The Pomeranian/Parker House Roll Space
a review of The Book of Delights by Ross Gay
Delight is the cotton candy of emotions and the linchpin of the Disney-Pixar industrial complex. It’s the feeling you get when you see someone on the bus smiling at their phone, or when you drink coffee alongside a fig and crushed walnut danish, or when any baby interacts with any dog. And Ross Gay collected a whole book of them! There are enough comma splices to muddle a middle schooler’s conception of the English language, but he is a poet so it’s no matter.
Bread vibe
It is easier to find gravitas writing about negative emotions. I was watching the Macy’s Thanksgiving Day parade even though it’s infinitely subpar Thanksgiving television compared to the Westminster Dog Show. Savannah Guthrie was introducing the next float, talking about the timeless beauty of Coach bags, when a sooty blanket of sadness fell over me. First of all, coach bags are, like, fine but they’re not permanent examples of aesthetic excellence.

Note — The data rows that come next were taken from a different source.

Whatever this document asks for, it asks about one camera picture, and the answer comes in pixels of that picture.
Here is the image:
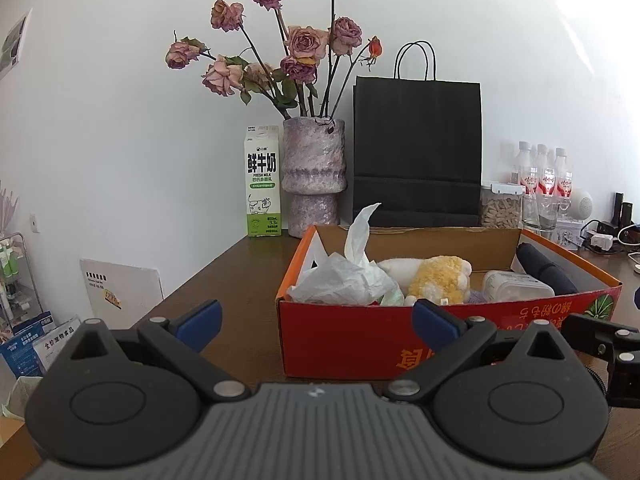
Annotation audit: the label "white paper sign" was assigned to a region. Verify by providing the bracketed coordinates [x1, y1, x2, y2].
[80, 258, 165, 331]

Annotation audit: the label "iridescent plastic bag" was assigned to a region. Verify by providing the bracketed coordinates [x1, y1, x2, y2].
[286, 202, 405, 307]

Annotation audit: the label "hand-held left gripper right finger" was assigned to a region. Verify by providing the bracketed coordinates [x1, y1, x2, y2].
[385, 299, 571, 403]

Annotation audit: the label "water bottles with red labels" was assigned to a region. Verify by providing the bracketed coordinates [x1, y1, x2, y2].
[522, 191, 558, 233]

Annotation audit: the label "yellow white plush toy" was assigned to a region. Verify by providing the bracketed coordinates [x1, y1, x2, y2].
[377, 255, 473, 307]

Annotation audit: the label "red label water bottle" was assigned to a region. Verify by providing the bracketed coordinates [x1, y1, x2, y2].
[515, 141, 538, 196]
[537, 145, 556, 196]
[552, 147, 573, 206]

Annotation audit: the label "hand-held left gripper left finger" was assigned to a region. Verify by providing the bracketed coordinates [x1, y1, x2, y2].
[70, 300, 251, 403]

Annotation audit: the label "clear cotton swab box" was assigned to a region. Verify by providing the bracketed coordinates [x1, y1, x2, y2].
[481, 270, 556, 303]

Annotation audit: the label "black paper bag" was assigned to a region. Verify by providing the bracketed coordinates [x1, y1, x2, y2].
[352, 41, 483, 229]

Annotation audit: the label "mottled purple vase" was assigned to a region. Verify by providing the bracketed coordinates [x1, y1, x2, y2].
[281, 116, 348, 239]

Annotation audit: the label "dried pink rose bouquet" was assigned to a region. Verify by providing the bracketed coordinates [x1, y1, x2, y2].
[166, 0, 385, 120]

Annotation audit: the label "brown cardboard bin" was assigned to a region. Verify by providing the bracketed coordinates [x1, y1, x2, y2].
[0, 375, 43, 471]

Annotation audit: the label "red cardboard box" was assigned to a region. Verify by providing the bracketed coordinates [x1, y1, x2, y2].
[275, 224, 623, 381]

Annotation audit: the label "white round speaker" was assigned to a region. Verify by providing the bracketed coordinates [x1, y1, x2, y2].
[570, 187, 594, 221]

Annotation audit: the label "white charger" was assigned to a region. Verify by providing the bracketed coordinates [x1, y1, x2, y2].
[582, 230, 616, 251]

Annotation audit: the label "pink wall decal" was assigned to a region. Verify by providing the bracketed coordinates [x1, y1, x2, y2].
[0, 180, 18, 236]

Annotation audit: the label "white printed tin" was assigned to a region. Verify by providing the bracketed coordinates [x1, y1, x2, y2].
[555, 215, 588, 251]

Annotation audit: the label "white green milk carton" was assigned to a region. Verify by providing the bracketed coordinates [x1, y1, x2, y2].
[243, 125, 282, 238]

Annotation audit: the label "black upright device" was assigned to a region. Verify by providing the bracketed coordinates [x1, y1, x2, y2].
[612, 192, 636, 226]

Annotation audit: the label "clear seed container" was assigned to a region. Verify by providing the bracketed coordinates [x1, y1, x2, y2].
[480, 181, 525, 230]

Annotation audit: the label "blue white carton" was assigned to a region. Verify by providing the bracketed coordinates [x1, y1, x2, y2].
[0, 312, 83, 377]

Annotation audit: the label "metal shelf rack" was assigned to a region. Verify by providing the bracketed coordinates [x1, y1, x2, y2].
[0, 232, 43, 346]

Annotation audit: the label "grey wall poster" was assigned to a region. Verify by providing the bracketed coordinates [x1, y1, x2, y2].
[0, 7, 33, 81]

Second, a month ago Sav was holding Trump’s flat feet over hot coals at a televised town hall and now she’s plugging Coach bags with Hoda Kotb? Come on!! She’s already proven herself! Give the girl a hard-hitting assignment for once! Third, it was such a transparent ploy by Big Coach Bag to get us to buy more shit!!! During a pandemic, of all times! As a highly susceptible member of the most targeted marketing demographic in America (female, 20s), I would love to bathe in the heavenly blue light of a screen and not be beseeched to buy something frivolous.
“This parade is bumming me out,” I declared and changed the channel to the Westminster Dog Show where I was greeted by a Pomeranian who shares a name with my friend Ben. I baked a squirrel’s mattress of buttery parker house rolls and tried to push those pesky Coach bag subliminal ads out of my cobwebbed mind.
Gay, in The Book of Delights, inhabits the pomeranian/parker house roll space. The book is asimmer with good things: independent coffee shops, “toddling” as a way of movement, and interactions with strangers that make you feel less alone, instead of an awkward speck in our increasingly atomized existence. It is nice to be reminded of the good things, to remember to seek them out even if they’re hidden.
At one point, Gay notices he’s hoarding delights to present them as delights he’s prepared earlier. He stops himself, because part of the exercise, he decides, is trusting that delights will present themselves even on the cloudiest, most Coach bag sponsored days. It’s easy to sink into a scarcity mindset when it comes to life’s purest pleasures. If that random Outdoor Voices influencer on instagram is happy, surely I cannot also be. But what Big Coach bag doesn’t want you to know, is that delight/joy/success/love exists in abundance and there is enough of it to go around, like bread at the Cheesecake Factory. I finished this book the same day I watched Joy and I felt like saying I love you to the three fat squirrels who live outside my apartment.